*WHAT YOU WILL DO*: Pictures are not part of the answer. Write out exactly the lines from the one containing "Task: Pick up" through the end of the material below.

*AVAILABLE DATA*:
Content starts

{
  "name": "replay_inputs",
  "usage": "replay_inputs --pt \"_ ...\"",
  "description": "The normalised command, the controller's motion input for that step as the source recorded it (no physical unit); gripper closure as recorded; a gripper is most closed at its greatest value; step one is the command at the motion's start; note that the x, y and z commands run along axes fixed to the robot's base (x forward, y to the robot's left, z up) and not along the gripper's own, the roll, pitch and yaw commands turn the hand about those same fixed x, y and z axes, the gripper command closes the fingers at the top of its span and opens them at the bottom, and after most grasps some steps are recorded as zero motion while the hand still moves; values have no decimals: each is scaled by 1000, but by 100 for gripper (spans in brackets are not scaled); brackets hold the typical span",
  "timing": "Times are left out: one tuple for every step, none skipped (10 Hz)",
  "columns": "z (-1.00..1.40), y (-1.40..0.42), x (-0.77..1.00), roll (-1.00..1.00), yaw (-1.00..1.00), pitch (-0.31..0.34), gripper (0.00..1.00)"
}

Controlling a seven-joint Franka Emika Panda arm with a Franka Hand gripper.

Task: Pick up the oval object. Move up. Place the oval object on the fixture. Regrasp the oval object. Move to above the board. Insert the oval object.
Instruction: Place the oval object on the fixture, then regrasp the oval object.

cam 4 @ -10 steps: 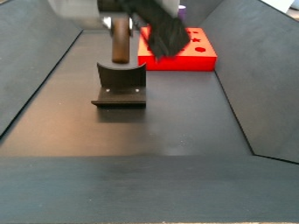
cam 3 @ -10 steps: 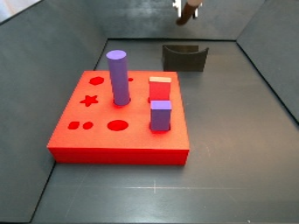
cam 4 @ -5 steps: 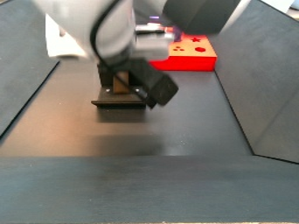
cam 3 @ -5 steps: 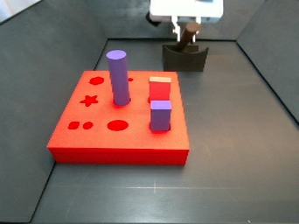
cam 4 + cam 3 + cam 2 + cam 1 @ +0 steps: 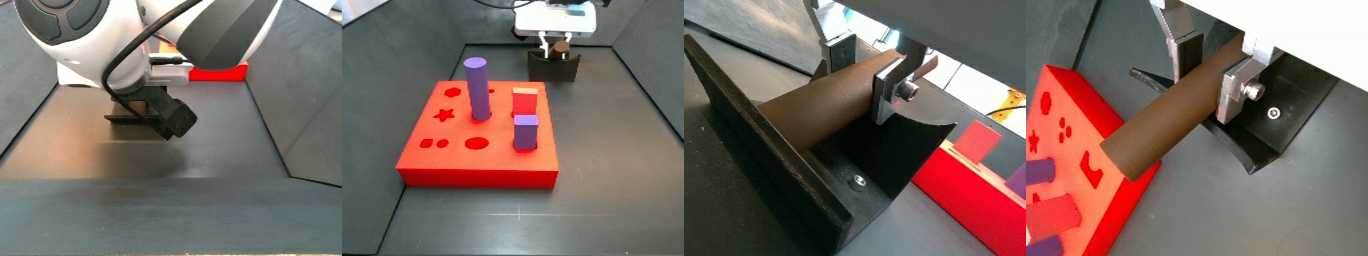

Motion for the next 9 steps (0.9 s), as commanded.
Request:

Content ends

*EXERCISE SOLUTION*:
Task: Pick up the oval object. Move up. Place the oval object on the fixture. Regrasp the oval object. Move to above the board. Insert the oval object.
Instruction: Place the oval object on the fixture, then regrasp the oval object.

cam 4 @ -10 steps: 
cam 3 @ -10 steps: 
cam 4 @ -5 steps: 
cam 3 @ -5 steps: 
cam 4 + cam 3 + cam 2 + cam 1 @ +0 steps: 

Motion for the next 9 steps (0.9 s), as commanded.
Request:

Thus the exercise is complete.